Proof that bots are manipulating content

HTTP_404_NotFound@lemmyonline.com · edit-2 2 years ago

Proof that bots are manipulating content

𝒍𝒆𝒎𝒂𝒏𝒏@lemmy.one · 2 years ago

This is troubling.

At least we have the data though, hopefully these findings are useful for updating the Fediseer/Overseer so we can more easily detect bots

HTTP_404_NotFound@lemmyonline.com · 2 years ago

I really wish we would have a good data scientist, or ML individual jump in this thread.

I can easily dig through data, I can easily dig through code- but, someone who could perform intelligent anomaly detection would be a god-send right now.

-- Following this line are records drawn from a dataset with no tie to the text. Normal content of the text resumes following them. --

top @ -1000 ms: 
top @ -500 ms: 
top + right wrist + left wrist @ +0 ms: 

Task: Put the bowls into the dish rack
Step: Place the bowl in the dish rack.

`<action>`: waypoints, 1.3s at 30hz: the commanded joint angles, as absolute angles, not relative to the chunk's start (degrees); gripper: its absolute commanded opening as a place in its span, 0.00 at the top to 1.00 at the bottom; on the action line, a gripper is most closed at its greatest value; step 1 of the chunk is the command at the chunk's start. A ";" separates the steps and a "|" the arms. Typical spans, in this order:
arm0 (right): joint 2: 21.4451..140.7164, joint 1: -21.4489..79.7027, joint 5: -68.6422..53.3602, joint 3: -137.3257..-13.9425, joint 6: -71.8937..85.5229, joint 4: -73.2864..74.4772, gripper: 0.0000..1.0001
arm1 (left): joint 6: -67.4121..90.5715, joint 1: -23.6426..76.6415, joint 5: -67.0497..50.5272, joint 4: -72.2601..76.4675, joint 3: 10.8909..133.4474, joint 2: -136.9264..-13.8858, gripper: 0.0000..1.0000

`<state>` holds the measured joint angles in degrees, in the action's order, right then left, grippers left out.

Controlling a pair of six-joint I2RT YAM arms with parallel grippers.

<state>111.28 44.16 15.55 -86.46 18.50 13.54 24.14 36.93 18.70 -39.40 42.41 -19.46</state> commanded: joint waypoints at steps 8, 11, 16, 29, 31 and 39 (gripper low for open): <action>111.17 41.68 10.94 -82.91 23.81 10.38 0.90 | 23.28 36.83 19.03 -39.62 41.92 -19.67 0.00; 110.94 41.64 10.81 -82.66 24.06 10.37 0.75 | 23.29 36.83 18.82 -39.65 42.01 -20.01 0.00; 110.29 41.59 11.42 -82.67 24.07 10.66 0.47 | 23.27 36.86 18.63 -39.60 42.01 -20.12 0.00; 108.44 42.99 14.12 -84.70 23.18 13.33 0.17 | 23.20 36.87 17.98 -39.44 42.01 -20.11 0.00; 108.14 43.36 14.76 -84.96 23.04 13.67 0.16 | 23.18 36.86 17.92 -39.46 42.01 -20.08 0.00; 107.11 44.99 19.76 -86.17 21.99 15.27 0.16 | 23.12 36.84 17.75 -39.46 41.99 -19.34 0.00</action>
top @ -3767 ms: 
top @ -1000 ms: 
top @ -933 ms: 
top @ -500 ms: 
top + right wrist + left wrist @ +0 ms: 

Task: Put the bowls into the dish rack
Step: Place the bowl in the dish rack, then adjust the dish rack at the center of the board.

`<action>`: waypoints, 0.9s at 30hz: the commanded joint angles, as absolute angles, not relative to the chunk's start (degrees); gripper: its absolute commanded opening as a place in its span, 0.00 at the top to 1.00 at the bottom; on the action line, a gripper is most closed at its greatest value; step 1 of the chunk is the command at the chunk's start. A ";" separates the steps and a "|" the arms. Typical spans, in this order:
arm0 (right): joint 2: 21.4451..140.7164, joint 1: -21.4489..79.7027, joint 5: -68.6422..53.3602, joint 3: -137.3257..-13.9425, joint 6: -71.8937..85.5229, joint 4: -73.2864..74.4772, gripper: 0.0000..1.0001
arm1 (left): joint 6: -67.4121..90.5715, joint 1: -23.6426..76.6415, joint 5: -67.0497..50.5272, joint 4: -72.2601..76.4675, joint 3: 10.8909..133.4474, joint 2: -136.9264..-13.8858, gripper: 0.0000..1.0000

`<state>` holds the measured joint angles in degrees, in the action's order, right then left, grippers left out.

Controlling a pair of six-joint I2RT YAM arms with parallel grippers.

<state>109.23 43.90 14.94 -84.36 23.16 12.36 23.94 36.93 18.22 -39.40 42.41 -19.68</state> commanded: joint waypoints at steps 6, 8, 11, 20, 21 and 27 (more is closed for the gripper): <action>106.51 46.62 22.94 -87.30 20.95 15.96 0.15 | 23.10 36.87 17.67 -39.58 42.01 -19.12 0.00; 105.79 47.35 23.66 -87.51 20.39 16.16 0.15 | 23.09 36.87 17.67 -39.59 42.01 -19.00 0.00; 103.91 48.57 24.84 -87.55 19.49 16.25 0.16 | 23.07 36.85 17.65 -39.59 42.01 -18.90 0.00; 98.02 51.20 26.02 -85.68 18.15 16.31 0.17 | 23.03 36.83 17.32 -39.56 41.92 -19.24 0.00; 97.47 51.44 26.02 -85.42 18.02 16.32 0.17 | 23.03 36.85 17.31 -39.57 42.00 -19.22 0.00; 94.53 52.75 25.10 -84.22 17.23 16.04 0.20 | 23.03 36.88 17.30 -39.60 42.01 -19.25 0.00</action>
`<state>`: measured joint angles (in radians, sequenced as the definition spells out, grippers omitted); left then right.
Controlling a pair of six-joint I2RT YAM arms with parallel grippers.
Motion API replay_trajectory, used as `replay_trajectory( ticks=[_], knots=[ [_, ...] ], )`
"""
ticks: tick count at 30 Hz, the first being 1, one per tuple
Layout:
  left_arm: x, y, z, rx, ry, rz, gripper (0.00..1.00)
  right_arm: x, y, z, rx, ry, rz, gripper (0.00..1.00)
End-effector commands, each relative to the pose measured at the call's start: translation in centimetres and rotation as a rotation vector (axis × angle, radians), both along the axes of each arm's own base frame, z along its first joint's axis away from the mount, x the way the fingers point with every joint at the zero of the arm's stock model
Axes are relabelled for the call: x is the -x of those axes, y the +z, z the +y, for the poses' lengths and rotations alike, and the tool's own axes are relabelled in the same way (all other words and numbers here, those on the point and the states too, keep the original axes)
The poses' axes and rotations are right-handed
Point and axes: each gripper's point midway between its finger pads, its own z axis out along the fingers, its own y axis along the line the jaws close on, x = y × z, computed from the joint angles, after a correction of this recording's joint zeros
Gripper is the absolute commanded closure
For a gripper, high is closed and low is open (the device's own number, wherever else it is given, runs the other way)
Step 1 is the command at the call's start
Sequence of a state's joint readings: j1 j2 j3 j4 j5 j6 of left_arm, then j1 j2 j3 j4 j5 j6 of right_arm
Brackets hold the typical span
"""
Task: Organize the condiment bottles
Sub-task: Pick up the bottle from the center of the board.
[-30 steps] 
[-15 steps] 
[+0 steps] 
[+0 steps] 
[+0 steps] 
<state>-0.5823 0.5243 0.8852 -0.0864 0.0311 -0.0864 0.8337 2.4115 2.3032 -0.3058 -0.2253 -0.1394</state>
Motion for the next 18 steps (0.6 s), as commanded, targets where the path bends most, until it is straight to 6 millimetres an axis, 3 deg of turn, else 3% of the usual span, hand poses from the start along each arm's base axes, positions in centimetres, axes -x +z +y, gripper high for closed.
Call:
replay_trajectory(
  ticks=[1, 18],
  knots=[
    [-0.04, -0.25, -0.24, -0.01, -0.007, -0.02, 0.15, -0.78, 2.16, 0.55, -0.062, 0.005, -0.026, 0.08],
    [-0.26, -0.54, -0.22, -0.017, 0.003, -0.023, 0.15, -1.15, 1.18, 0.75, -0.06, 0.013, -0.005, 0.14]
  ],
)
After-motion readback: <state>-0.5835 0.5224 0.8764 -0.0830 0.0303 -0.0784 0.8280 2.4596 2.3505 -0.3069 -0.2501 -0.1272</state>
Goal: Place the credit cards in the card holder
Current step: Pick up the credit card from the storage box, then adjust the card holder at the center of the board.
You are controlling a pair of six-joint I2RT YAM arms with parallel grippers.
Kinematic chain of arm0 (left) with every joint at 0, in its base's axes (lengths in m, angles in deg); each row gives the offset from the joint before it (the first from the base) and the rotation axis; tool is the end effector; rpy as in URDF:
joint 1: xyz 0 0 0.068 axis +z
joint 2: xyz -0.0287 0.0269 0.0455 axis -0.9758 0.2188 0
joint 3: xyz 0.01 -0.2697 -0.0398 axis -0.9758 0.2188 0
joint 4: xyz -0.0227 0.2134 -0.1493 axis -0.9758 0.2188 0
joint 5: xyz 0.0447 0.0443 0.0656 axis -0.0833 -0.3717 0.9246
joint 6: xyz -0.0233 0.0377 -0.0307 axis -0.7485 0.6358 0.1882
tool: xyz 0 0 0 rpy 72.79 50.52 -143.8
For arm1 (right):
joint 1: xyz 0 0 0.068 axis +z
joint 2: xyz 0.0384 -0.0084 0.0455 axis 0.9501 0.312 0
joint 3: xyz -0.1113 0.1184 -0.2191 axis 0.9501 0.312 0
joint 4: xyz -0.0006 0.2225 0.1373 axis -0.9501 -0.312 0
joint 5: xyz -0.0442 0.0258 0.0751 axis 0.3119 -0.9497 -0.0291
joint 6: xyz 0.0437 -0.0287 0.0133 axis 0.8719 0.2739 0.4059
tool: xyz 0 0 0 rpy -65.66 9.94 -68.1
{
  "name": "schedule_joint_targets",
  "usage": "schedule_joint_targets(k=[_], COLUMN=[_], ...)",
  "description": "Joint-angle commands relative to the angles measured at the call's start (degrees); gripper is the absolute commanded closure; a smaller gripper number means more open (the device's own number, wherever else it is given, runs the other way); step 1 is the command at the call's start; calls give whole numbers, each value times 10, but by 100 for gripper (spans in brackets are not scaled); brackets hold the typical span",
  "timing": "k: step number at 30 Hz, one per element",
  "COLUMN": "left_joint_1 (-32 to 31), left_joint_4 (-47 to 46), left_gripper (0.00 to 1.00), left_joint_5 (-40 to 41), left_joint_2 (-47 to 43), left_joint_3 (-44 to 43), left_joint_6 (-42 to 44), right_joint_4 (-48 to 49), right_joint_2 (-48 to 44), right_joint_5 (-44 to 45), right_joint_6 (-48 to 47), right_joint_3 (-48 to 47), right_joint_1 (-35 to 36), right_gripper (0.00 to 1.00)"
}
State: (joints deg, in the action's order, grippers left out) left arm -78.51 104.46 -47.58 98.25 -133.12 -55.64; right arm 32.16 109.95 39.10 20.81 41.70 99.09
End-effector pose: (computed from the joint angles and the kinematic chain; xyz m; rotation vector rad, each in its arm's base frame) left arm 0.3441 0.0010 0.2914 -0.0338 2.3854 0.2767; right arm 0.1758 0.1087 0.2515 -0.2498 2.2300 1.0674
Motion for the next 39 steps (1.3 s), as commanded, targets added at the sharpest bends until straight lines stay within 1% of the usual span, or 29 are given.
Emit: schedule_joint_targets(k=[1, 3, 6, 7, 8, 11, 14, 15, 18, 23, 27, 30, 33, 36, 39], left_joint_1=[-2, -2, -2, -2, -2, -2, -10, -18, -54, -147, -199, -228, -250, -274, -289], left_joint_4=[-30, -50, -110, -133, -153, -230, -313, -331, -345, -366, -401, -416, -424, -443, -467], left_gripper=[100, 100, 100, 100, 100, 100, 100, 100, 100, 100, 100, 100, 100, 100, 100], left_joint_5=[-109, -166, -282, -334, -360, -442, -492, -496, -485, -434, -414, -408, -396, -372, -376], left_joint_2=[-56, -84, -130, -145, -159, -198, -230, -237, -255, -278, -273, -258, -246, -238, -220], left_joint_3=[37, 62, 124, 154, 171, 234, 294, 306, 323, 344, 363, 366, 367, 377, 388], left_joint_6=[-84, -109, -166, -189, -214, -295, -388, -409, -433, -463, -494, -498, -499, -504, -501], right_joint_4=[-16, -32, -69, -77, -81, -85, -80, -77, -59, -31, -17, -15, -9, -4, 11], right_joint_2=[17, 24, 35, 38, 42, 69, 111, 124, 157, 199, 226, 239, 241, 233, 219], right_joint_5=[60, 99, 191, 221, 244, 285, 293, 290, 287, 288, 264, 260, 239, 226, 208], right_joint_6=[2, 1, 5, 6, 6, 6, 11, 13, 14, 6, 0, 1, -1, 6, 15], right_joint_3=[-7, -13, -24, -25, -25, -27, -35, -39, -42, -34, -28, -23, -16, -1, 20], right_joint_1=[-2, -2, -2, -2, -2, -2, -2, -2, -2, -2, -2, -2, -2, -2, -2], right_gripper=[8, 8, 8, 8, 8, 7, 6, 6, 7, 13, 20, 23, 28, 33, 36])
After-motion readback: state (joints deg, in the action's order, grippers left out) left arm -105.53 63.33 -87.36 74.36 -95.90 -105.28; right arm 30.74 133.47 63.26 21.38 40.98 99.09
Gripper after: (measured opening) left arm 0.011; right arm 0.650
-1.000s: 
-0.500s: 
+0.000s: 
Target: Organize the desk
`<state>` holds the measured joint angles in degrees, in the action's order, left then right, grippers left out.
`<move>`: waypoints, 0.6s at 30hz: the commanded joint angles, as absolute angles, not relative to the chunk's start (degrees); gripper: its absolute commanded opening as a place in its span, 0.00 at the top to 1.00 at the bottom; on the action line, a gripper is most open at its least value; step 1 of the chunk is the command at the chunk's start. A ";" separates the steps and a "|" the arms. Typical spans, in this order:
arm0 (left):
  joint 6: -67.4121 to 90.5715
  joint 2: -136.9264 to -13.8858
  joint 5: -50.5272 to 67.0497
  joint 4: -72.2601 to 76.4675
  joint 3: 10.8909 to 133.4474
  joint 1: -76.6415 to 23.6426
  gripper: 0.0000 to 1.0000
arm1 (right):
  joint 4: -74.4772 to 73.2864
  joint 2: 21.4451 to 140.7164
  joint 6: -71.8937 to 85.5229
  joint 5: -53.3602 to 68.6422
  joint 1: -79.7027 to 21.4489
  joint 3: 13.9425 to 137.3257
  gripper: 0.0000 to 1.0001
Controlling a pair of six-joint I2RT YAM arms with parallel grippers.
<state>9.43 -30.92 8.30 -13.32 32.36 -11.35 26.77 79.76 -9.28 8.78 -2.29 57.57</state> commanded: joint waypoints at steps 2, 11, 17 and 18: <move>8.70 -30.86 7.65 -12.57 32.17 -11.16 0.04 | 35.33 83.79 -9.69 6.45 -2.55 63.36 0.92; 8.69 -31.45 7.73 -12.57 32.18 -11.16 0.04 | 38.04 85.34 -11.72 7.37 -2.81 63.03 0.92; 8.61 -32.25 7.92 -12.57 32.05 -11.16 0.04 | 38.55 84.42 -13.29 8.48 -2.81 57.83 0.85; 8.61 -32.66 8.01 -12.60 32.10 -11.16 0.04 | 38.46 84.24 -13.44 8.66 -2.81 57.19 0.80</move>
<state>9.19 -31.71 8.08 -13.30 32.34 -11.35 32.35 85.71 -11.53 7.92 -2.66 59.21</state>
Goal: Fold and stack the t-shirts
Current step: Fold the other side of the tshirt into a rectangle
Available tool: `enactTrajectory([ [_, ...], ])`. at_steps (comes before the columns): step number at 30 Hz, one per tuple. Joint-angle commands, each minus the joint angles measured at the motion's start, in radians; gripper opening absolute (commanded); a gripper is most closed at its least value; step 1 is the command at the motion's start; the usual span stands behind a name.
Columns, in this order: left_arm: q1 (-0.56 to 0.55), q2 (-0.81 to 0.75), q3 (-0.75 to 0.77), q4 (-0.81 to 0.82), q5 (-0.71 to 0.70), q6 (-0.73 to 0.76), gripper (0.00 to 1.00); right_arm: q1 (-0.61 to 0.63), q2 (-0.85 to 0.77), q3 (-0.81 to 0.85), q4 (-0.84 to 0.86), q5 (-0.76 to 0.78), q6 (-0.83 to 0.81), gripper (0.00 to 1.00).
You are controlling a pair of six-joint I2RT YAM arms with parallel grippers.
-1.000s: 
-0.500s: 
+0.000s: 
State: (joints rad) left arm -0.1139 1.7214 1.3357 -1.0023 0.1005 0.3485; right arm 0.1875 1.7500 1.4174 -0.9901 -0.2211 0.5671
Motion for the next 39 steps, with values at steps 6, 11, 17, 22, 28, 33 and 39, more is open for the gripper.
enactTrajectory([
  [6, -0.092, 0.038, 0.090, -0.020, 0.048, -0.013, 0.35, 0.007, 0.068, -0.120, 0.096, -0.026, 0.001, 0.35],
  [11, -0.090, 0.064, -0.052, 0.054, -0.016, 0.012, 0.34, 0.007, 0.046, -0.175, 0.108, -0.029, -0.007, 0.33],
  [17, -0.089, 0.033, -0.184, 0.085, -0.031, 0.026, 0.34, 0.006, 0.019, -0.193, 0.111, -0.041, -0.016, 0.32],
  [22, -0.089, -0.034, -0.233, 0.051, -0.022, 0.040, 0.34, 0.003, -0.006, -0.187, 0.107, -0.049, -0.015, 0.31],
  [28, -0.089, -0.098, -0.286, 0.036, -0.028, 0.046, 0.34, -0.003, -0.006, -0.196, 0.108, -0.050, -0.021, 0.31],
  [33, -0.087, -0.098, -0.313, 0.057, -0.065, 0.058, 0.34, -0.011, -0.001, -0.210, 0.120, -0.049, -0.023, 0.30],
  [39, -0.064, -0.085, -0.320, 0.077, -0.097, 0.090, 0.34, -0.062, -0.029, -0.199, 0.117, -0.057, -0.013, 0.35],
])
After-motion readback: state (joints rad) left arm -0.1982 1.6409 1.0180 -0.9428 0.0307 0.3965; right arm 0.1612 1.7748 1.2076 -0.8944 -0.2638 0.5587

monobot@lemmy.ml · 2 years ago

There are data scientist around and we are monitoring where this goes.

Bigest problem I currently see is how to effectively share data but preserve privacy. Can this be solved without sharing emails and ip addresses or would that be necessary? Maybe securely hashing emails and ip addresses is enough, but that would hide some important data.

Should that be shared only with trusted users?

Can we create dataset where humans would identify bots and than share with larger community (like kaggle), to help us with ideas.

There are options and will be built, just jt can not happen in few days. People are working non stop to fix (currently) more important issues.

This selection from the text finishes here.